## Thunder as torch.compile backend (ThunderFX) Tutorial

In this tutorial, we’ll explore how to use Thunder as a backend for `torch.compile`, and demonstrate the tools to inspect the compiling process.

#### Introduction

Starting with PyTorch2.0, the `torch.compile` feature introduces a powerful way to optimize and accelerate the PyTorch models. As its core, `torch.compile` relies on the following key components:
1. TorchDynamo - A Python-level tracing tool that transforms Python function calls into an intermediate representation(IR)
2. Backends - Systems that further process the IR, optimizing and executing the computational graph for better performance.

While PyTorch provides several built-in backends such as "inductor" and "cudagraphs", it also supports custom backends that allow users to define their own optimization strategies. Thunder as a deep learning compiler can either be used on its own to accelerate model performance (see the [Thunder overview](https://lightning-thunder.readthedocs.io/en/latest/basic/overview.html) and other tutorials for more details) or also integrate with `torch.compile` as a backend. This is possible because TorchDynamo transforms the original Python code into new, optimized Python code that represents the same computation, which Thunder can directly process.
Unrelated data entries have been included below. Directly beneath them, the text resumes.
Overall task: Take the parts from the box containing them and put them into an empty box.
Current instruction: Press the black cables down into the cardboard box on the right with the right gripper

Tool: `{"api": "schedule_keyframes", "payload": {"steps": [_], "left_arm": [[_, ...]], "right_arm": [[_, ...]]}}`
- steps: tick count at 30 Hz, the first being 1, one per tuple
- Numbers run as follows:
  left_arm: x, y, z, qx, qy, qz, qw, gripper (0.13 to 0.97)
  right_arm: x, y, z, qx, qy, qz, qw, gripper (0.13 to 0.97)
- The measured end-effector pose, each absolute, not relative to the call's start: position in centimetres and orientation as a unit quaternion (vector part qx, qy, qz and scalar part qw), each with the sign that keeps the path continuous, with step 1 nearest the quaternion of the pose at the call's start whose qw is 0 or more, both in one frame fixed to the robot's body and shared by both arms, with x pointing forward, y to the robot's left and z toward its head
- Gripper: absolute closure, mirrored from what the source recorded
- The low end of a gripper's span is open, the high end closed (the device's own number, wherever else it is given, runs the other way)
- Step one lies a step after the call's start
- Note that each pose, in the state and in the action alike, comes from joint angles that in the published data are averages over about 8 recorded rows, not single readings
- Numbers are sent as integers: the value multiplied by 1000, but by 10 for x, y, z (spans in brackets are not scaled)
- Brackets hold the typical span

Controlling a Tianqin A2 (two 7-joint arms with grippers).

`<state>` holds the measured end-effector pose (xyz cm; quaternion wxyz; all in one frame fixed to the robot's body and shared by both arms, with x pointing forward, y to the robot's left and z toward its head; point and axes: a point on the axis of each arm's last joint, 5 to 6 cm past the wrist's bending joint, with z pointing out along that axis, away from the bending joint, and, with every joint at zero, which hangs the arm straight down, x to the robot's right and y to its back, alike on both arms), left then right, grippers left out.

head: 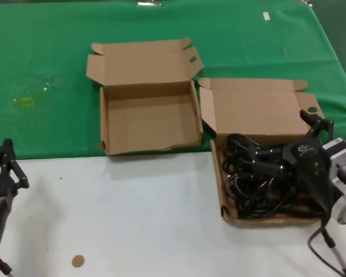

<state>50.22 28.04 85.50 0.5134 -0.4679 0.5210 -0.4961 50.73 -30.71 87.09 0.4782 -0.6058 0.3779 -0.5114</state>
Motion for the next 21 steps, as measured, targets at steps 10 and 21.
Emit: {"api": "schedule_keyframes", "payload": {"steps": [10, 21], "left_arm": [[502, 280, 855, -468, 521, -496, 513, 953], [502, 280, 855, -468, 521, -496, 513, 953]], "right_arm": [[514, -339, 891, -687, 284, -498, 447, 130], [528, -377, 936, -782, 166, -446, 402, 130]]}}
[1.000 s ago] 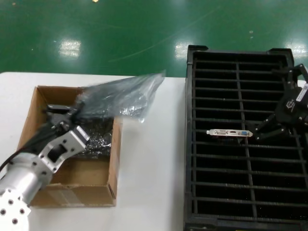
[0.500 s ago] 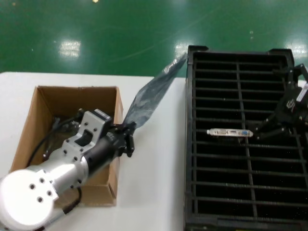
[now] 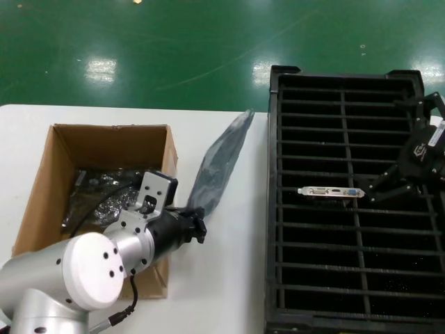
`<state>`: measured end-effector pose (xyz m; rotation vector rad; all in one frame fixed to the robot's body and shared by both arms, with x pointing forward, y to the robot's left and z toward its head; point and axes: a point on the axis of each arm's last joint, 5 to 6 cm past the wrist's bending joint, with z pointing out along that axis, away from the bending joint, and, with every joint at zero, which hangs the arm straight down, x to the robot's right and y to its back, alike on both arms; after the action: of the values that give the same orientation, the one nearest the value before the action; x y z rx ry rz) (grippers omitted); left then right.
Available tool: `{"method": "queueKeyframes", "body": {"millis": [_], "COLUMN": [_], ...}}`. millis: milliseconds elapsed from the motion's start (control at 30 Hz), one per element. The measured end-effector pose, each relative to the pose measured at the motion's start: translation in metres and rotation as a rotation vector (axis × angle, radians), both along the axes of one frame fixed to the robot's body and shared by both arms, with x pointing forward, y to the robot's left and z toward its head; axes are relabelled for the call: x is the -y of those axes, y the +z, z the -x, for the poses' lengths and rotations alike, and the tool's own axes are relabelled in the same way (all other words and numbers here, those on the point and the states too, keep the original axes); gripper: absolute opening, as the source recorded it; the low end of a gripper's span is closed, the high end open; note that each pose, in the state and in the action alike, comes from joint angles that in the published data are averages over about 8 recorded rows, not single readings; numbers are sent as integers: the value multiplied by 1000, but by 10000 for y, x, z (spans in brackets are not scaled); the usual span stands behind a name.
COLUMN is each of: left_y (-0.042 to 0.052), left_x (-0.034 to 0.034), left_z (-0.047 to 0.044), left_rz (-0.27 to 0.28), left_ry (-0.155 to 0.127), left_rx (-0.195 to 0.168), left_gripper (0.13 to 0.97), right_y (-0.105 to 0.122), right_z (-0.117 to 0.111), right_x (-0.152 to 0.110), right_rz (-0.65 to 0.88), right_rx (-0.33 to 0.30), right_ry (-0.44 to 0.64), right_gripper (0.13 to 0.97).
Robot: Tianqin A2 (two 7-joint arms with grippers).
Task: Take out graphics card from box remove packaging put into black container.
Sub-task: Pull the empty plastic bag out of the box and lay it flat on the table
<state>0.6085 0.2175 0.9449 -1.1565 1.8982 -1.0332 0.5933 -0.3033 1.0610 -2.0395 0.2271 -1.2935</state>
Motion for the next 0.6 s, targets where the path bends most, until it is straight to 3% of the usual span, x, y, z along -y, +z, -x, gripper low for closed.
{"method": "queueKeyframes", "body": {"millis": [133,267,433,600], "left_y": [-16,-6,70,208], "left_x": [-24,-20,21,38], "left_z": [-75,-123,-119,-34], "left_rz": [1,0,4,8], "left_ry": [27,34,18,-10], "left_rx": [-16,-18,3,43], "left_gripper": [169,217,265,306], "right_y": [0,0,0,0], "right_z": [0,0,0,0], "right_x": [0,0,0,0], "right_rz": [0,0,0,0], "right_rx": [0,0,0,0], "right_ry": [0,0,0,0], "right_gripper": [966,966,966,966]}}
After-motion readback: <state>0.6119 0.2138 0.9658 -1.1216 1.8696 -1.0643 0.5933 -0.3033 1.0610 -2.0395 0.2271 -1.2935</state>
For more information on `torch.compile`, we recommend reading PyTorch documentation and tutorials:

1. Introduction to torch.compile - [Link](https://pytorch.org/tutorials/intermediate/torch_compile_tutorial.html)
2. Docs of torch.compile - [Link](https://pytorch.org/docs/stable/generated/torch.compile.html)

#### Example Usage

By simply specifying the `backend` argument as `ThunderCompiler`, we can seamlessly use `torch.compile` with Thunder as the backend.

In [1]:
import torch
from thunder.dynamo import ThunderCompiler

def foo(x, y):
    a = torch.sin(x)
    return a + torch.sinc(a) + torch.cos(y)

# Create the ThunderCompiler backend
backend = ThunderCompiler()
# Pass the ThunderCompiler backend to torch.compile by using the backend argument.
opt_foo1 = torch.compile(foo, backend=backend)
# Run the compiled model as you normally would
print(opt_foo1(torch.randn(4, 4, requires_grad=True, device="cuda"), torch.randn(4, 4, requires_grad=True, device="cuda")))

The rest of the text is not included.